— Почему? Почему? Почему?

И тут она наконец заплакала. По-настоящему. Может быть впервые, после того случая во втором классе, когда ее несправедливо обвинили в том, что она украла золотую цепочку у Ирины Корольковой, маминой знакомицы. А она не крала… Не крала! И теперь снова эти большие, сорвавшиеся с цепи, слезы. Они затопили глаза и горло. Самые жгучие, куда там перчикам чили. Самые пронизывающие, до мозговой кости, куда там холодным охапкам ноябрьского ветра. Самые справедливые. За вставшим колом мягким диваном Абраменковых из пятого дома с кожаными подлокотниками, предметом абсолютной лизиной зависти и одной из причин ее похода к этим шаромыжникам в МММ к брату и Засентябрилло ее нашла Редькина. Большая, в два раза крупнее Лизы, она тащила в руках охапку одежды в цементной серой пыли.

— Ты что, Редькина? — быстро поднялась Лиза на ноги. — Ты где? Это нельзя. Это мродерство.

Одежду Редькина не бросила и не ответила плаксиво. Говорило уверенно, куда как серьезней теперешней Лизы..

— Ночью холодно будет, Елизавета Пална. А это нам сейчас важнее. Половину возьмете?

И Лиза подчинилась. Взяла у Редькиной пальто Семеновой на атласной красной подкладке, две куртки и меховую шапку.

— А это? Тоже чтобы не замерзнуть?

Лища помахала перед Редькиной красивыми лаковыми лодочками.

— Это Свищевой. Из 7 дома.

Редькина смутилась.

— А я и не заметила. Как то само собой получилось.
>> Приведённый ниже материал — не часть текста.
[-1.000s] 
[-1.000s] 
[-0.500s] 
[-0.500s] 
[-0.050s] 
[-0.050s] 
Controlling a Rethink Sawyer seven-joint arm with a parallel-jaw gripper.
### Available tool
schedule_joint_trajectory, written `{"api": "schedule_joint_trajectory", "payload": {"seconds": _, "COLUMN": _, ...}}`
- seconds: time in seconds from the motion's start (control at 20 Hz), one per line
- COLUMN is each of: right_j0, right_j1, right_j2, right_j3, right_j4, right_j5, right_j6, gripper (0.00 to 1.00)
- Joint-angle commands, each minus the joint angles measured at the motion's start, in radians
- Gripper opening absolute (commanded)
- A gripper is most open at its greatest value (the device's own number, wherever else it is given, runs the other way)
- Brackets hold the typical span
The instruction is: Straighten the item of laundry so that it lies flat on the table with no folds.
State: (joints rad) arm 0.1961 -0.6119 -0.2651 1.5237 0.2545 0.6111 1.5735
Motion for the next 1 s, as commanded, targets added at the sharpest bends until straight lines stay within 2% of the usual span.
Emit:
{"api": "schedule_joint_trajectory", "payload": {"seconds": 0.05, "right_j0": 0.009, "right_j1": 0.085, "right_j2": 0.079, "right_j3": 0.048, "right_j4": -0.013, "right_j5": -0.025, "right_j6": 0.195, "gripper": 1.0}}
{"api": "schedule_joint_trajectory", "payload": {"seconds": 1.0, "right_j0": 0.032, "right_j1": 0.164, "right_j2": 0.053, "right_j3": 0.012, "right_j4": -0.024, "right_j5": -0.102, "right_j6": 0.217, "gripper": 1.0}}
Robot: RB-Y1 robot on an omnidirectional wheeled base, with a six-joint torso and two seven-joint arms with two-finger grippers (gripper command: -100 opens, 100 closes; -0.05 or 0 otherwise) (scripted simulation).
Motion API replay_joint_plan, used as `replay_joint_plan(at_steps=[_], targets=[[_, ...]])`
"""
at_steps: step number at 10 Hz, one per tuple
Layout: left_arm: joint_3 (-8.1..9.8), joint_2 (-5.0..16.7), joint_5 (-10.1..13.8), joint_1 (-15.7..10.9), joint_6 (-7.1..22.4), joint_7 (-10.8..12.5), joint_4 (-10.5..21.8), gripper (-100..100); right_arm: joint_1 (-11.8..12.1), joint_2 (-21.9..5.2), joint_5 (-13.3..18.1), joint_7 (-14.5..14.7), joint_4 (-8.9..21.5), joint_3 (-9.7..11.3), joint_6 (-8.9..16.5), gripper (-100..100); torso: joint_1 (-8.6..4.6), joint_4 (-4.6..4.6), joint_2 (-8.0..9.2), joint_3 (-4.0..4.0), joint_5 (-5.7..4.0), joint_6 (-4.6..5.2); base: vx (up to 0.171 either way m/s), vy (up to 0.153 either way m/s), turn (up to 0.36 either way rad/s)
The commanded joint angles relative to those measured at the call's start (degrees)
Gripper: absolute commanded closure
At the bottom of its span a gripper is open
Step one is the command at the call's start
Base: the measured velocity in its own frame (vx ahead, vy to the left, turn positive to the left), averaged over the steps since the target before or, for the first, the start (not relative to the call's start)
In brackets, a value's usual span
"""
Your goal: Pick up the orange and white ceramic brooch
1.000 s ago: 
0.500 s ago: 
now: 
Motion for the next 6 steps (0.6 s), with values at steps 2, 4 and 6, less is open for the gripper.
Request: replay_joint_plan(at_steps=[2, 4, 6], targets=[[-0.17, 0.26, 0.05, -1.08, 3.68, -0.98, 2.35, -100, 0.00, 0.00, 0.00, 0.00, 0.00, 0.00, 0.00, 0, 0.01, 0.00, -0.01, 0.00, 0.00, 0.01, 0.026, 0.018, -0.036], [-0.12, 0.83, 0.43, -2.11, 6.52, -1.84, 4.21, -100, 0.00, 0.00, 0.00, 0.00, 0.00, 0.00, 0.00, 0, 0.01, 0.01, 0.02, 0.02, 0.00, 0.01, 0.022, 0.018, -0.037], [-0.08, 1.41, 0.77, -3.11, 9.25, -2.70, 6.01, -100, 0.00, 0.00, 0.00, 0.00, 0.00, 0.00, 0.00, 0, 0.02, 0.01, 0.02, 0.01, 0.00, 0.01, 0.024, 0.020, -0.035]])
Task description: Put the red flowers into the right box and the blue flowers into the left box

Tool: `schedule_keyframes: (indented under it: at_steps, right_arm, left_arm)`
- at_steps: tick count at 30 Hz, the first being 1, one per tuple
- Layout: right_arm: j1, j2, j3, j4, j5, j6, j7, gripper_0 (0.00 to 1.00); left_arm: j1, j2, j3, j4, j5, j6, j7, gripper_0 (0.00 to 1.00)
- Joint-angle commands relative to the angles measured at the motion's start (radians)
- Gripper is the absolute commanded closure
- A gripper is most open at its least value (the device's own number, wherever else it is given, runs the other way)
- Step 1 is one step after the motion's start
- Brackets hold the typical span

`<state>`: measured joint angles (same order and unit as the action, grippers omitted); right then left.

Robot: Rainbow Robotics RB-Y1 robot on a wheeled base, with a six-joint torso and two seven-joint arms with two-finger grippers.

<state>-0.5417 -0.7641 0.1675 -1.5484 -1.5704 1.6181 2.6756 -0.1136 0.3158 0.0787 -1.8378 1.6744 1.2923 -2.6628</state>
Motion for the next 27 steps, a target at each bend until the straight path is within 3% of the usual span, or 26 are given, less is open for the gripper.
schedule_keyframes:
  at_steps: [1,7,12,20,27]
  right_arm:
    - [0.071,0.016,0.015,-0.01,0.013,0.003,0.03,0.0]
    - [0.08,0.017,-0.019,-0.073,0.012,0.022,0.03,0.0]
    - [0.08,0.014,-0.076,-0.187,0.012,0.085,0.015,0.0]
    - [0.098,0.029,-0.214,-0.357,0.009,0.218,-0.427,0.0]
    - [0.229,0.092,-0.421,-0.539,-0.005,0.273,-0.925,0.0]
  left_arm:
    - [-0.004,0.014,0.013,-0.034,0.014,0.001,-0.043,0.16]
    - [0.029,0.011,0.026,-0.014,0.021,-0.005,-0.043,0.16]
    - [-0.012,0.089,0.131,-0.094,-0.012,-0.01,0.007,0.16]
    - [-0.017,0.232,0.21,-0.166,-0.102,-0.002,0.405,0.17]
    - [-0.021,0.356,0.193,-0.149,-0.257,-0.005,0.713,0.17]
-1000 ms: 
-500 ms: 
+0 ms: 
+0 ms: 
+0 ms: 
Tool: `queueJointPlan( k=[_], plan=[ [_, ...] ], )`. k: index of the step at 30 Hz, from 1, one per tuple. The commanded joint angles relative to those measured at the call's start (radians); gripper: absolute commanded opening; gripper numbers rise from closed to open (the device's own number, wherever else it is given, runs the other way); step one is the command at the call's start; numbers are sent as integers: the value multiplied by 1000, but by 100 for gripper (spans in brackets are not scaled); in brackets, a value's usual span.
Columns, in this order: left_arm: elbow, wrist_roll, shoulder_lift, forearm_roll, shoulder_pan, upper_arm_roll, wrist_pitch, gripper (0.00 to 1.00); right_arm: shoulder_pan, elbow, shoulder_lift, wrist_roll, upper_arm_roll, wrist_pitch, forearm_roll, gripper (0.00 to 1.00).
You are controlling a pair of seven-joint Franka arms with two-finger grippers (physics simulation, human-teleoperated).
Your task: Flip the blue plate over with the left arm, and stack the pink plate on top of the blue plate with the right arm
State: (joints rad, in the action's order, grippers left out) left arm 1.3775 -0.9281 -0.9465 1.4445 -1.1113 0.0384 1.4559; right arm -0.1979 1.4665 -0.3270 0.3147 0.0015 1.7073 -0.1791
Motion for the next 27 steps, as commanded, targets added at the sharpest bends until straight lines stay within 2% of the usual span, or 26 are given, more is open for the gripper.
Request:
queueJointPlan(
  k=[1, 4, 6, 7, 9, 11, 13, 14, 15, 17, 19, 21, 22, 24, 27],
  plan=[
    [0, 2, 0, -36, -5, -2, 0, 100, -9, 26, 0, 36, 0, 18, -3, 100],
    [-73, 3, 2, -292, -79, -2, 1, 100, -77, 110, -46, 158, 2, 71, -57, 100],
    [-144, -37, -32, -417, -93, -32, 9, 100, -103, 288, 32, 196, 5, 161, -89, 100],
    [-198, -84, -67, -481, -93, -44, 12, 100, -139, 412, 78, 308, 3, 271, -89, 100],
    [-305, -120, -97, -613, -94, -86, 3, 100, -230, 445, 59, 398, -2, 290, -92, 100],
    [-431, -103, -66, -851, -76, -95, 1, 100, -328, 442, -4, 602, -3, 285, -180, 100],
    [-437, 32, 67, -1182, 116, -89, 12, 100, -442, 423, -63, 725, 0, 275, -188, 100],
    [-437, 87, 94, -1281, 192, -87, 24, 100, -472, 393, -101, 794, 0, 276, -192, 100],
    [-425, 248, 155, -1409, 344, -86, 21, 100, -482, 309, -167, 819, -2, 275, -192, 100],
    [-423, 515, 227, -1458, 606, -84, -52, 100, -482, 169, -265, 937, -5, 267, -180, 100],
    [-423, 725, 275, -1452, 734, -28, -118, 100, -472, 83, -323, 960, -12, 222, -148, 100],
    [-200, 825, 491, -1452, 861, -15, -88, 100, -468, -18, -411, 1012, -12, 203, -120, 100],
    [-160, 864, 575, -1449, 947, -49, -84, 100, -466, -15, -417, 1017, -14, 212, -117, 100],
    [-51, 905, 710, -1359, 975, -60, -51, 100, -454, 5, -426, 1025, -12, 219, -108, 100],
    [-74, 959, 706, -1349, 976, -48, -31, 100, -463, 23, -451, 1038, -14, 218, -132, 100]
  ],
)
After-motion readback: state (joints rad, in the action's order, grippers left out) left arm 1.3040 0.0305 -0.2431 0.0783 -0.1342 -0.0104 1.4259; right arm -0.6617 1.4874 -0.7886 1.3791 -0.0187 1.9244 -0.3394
— Эх, Редькина. Не так ты начинаешь жизнь.

Много хотела еще что сказать. Но опомнилась. Огляделась. Совсем то, что окружало их не походило на учительскую.

— Да у тебя и размер, наверное, не тот. Это 39.

— А я газеты напихаю, Елизавета Пална. — Редькина быстро заговорила и не красивые с короткими ресницами глазки осветились внутренним нежным светом. Она была из тяжелой семьи и Лиза сама отдавала ее матери свои старые зимние ботинки. Но за всю свою школьную жизнь Редькина ничего не украла. И что сейчас… Лиза впихнула туфли Редькиной обратно. Они пошли, спотыкаясь по застывшему морю.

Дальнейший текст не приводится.